**WHAT YOU WILL DO:**
Quote the entries below from the line with "Flash Round! Name the bounding boxes of the aluminium corner" through the line with "Flash Round! Name the bounding boxes of the dark red", both ends included, and only those lines.

**INPUT FOR THIS TASK:**
+++++

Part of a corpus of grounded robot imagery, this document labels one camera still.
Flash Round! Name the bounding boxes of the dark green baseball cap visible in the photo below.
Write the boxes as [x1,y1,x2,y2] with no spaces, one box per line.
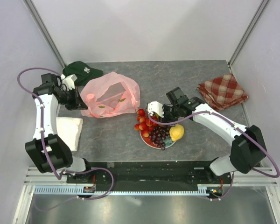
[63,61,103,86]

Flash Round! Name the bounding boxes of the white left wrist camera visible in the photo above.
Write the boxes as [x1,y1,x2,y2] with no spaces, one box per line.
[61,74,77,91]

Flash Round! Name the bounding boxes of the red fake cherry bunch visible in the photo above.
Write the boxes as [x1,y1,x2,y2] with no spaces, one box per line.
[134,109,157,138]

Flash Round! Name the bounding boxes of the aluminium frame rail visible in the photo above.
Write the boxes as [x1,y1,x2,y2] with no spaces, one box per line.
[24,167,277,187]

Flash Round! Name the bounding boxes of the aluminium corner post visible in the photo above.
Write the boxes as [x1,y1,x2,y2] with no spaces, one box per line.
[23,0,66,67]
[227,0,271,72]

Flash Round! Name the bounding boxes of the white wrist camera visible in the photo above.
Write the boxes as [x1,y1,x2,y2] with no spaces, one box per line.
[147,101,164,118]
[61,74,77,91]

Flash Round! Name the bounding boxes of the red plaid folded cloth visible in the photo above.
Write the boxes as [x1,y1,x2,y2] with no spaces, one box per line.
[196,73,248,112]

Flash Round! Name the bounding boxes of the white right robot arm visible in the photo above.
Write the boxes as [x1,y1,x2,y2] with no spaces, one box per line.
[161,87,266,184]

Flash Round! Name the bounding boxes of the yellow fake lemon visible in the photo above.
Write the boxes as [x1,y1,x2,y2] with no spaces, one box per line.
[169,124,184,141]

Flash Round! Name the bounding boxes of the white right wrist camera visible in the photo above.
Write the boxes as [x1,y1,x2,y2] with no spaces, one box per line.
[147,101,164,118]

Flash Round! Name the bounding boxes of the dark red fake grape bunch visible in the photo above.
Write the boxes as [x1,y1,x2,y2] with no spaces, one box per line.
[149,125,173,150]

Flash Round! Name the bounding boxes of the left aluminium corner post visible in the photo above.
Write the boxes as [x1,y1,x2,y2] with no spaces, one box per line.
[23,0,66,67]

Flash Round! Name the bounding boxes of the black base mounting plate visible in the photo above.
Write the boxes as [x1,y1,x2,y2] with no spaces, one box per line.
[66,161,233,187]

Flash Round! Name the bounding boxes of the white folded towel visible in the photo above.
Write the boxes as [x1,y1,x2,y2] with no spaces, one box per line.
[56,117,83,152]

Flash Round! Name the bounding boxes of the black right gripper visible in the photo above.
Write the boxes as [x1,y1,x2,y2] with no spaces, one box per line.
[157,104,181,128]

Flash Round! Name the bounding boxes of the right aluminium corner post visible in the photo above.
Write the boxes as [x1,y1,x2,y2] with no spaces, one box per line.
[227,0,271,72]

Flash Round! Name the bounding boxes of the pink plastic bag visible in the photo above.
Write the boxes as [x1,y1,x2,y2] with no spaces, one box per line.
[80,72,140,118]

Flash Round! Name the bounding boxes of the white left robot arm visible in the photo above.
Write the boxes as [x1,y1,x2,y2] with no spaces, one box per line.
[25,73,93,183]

+++++

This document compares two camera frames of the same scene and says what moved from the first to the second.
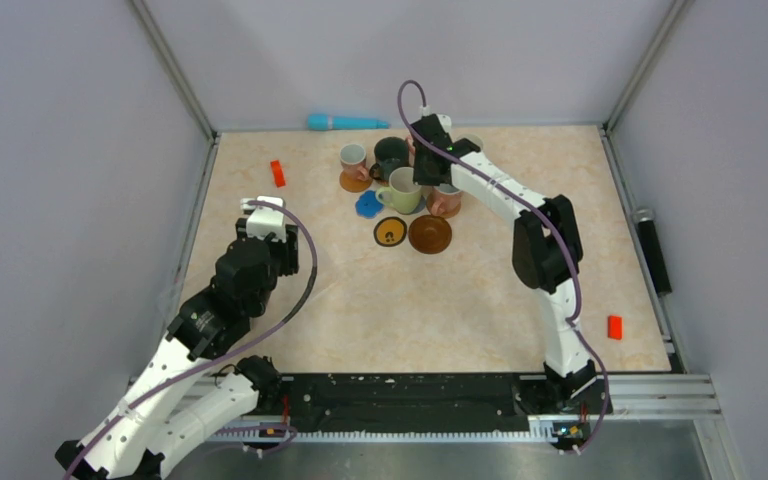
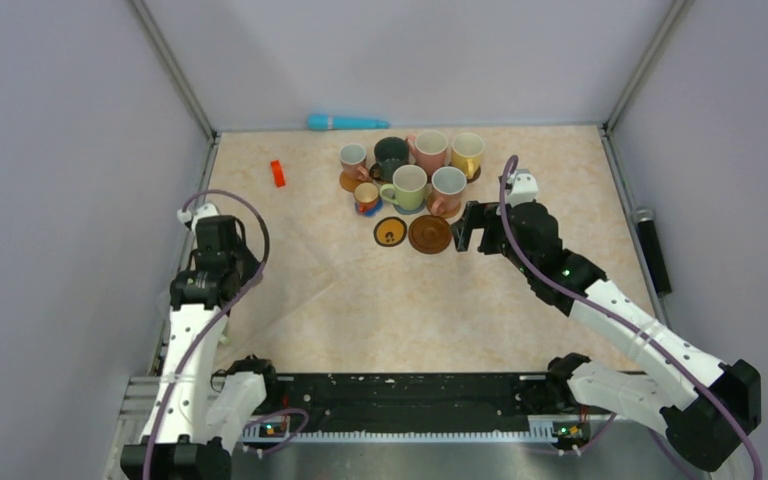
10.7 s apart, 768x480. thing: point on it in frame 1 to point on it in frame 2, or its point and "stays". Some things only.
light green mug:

+++++

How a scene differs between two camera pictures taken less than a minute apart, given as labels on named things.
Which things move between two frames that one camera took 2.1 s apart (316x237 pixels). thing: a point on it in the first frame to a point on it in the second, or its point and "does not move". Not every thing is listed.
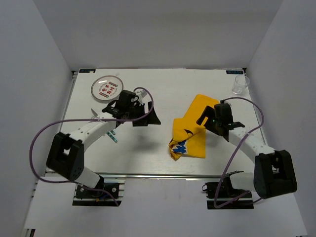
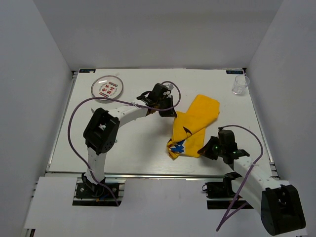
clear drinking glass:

+++++

**ANSWER SPACE:**
Flash Round! Name the bounding boxes of the aluminium corner post visible in the photo above.
Write the boxes as [x1,y1,x2,y2] with no spaces, one box per line.
[23,0,66,67]
[227,0,271,72]

Flash Round! Name the bounding boxes of the white wrist camera visible in the photo above.
Write the boxes as [x1,y1,x2,y2] with no spaces, one box per line.
[147,101,164,118]
[61,74,77,91]

Flash Round! Name the bounding boxes of the red plaid folded cloth visible in the photo above.
Write the boxes as [x1,y1,x2,y2] with no spaces, one box per line.
[196,73,248,112]

Flash Round! Name the bounding boxes of the white right robot arm visible in the photo above.
Write the boxes as [x1,y1,x2,y2] with no spaces, one box per line.
[161,87,266,184]

Flash Round! Name the bounding boxes of the yellow fake lemon visible in the photo above.
Write the boxes as [x1,y1,x2,y2] with no spaces, one box per line.
[169,124,184,141]

Flash Round! Name the bounding boxes of the white right wrist camera visible in the photo above.
Write the boxes as [x1,y1,x2,y2] with no spaces, one box per line.
[147,101,164,118]

Flash Round! Name the bounding boxes of the dark red fake grape bunch visible in the photo above.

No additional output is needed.